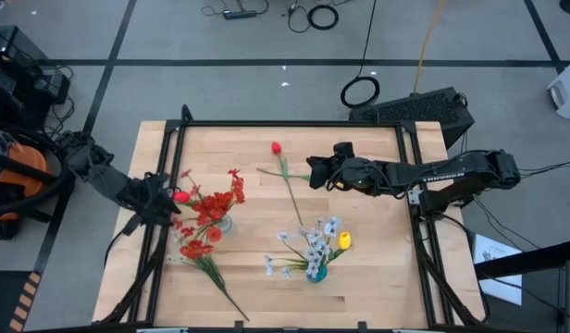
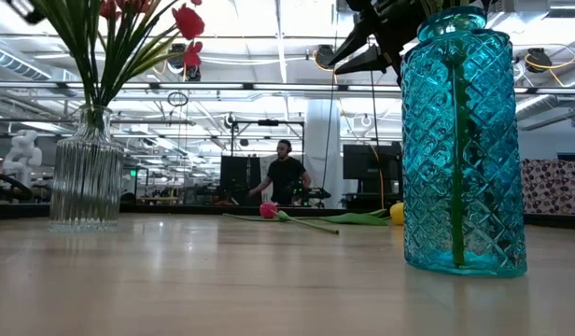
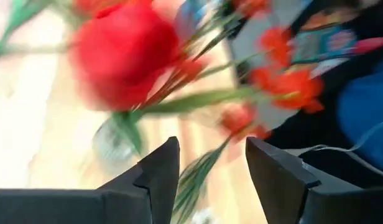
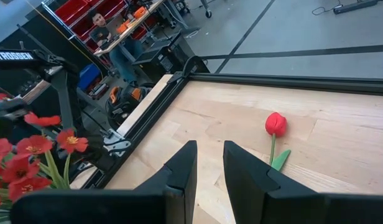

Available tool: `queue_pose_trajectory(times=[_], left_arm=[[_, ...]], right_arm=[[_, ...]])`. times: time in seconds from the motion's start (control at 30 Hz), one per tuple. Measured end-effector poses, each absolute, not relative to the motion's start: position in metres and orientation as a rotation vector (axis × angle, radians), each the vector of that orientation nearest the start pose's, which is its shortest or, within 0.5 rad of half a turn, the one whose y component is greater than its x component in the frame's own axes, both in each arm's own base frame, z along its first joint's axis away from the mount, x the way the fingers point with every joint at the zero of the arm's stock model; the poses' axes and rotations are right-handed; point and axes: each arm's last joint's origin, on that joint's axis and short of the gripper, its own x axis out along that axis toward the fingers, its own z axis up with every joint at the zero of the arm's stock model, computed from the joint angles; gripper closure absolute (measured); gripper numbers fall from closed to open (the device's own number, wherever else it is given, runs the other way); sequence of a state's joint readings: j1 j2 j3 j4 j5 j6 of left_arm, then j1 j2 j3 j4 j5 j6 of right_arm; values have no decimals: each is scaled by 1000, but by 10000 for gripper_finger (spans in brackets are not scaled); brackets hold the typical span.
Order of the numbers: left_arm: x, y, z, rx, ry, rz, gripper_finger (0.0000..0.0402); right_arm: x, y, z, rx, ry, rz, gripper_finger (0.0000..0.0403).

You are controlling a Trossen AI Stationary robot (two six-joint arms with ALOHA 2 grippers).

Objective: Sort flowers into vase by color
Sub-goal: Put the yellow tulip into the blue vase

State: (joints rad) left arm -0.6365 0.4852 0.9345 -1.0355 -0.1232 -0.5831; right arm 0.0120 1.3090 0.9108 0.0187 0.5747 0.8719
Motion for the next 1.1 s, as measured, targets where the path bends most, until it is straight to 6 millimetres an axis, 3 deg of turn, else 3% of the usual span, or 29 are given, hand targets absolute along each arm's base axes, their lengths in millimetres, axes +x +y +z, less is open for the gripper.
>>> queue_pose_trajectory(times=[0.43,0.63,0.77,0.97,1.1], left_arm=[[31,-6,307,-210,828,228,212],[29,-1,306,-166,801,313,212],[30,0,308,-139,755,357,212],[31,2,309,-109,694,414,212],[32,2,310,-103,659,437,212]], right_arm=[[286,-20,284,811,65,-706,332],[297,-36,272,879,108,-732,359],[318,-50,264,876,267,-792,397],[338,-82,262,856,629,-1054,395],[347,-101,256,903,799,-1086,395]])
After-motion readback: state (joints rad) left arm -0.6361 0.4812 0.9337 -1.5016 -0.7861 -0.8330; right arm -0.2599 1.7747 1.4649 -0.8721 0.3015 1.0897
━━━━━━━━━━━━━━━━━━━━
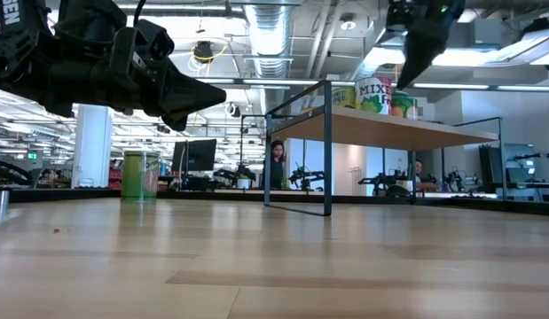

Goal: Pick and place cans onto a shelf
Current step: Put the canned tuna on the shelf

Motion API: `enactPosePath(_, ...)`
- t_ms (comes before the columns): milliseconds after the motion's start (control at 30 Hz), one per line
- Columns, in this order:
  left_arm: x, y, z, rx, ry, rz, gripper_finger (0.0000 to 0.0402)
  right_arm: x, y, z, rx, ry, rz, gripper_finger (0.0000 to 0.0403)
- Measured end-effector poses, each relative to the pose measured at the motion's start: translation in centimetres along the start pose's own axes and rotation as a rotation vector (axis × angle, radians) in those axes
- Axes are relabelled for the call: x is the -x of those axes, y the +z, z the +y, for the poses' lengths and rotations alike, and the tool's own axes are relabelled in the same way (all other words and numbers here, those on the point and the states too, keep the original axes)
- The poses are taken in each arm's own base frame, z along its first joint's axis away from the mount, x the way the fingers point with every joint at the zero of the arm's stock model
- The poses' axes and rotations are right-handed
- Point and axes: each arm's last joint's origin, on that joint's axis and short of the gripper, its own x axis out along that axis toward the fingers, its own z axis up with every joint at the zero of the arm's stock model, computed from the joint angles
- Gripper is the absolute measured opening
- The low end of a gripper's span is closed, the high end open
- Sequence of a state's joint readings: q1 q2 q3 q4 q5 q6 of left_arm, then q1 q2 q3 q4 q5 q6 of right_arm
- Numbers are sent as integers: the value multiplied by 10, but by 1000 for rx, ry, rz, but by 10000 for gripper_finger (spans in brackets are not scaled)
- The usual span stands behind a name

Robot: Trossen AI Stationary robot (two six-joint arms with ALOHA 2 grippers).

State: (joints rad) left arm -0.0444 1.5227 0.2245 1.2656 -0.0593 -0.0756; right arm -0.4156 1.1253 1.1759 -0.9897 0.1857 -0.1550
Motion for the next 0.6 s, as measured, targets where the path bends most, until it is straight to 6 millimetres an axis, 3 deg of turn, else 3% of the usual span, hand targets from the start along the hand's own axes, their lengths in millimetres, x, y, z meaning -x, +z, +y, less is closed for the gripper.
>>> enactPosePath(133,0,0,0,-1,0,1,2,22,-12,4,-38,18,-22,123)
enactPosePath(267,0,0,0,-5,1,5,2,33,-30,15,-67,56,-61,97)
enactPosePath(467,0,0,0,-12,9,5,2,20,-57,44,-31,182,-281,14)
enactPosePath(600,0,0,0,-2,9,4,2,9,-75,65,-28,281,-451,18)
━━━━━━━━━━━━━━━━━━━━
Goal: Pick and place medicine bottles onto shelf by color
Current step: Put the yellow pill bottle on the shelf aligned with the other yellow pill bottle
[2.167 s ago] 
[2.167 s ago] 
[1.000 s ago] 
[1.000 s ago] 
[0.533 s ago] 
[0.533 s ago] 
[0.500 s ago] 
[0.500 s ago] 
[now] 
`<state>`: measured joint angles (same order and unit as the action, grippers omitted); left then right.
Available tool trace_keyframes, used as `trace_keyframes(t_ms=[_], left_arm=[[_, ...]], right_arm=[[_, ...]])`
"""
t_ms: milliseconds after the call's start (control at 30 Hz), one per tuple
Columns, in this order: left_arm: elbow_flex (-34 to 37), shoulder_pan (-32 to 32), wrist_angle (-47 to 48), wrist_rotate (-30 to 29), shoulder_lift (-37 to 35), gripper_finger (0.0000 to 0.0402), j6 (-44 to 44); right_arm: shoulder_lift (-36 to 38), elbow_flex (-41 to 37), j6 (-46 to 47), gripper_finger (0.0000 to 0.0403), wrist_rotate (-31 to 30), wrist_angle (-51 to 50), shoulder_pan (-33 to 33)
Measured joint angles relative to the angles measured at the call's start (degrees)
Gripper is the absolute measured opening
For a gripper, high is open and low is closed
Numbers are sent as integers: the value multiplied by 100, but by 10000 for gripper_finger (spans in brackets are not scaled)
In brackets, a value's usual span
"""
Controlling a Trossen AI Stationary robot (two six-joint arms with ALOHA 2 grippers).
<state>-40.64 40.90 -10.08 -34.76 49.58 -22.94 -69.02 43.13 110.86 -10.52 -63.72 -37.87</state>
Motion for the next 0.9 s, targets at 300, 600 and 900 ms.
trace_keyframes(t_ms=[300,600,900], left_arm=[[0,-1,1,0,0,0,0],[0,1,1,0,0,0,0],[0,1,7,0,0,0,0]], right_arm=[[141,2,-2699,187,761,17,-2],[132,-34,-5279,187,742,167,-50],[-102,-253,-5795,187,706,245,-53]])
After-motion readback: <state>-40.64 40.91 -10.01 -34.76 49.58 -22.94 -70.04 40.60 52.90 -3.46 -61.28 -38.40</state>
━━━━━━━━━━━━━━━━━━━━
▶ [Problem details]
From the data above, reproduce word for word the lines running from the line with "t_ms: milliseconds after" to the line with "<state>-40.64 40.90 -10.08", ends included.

▶ [Reply]
t_ms: milliseconds after the call's start (control at 30 Hz), one per tuple
Columns, in this order: left_arm: elbow_flex (-34 to 37), shoulder_pan (-32 to 32), wrist_angle (-47 to 48), wrist_rotate (-30 to 29), shoulder_lift (-37 to 35), gripper_finger (0.0000 to 0.0402), j6 (-44 to 44); right_arm: shoulder_lift (-36 to 38), elbow_flex (-41 to 37), j6 (-46 to 47), gripper_finger (0.0000 to 0.0403), wrist_rotate (-31 to 30), wrist_angle (-51 to 50), shoulder_pan (-33 to 33)
Measured joint angles relative to the angles measured at the call's start (degrees)
Gripper is the absolute measured opening
For a gripper, high is open and low is closed
Numbers are sent as integers: the value multiplied by 100, but by 10000 for gripper_finger (spans in brackets are not scaled)
In brackets, a value's usual span
"""
Controlling a Trossen AI Stationary robot (two six-joint arms with ALOHA 2 grippers).
<state>-40.64 40.90 -10.08 -34.76 49.58 -22.94 -69.02 43.13 110.86 -10.52 -63.72 -37.87</state>

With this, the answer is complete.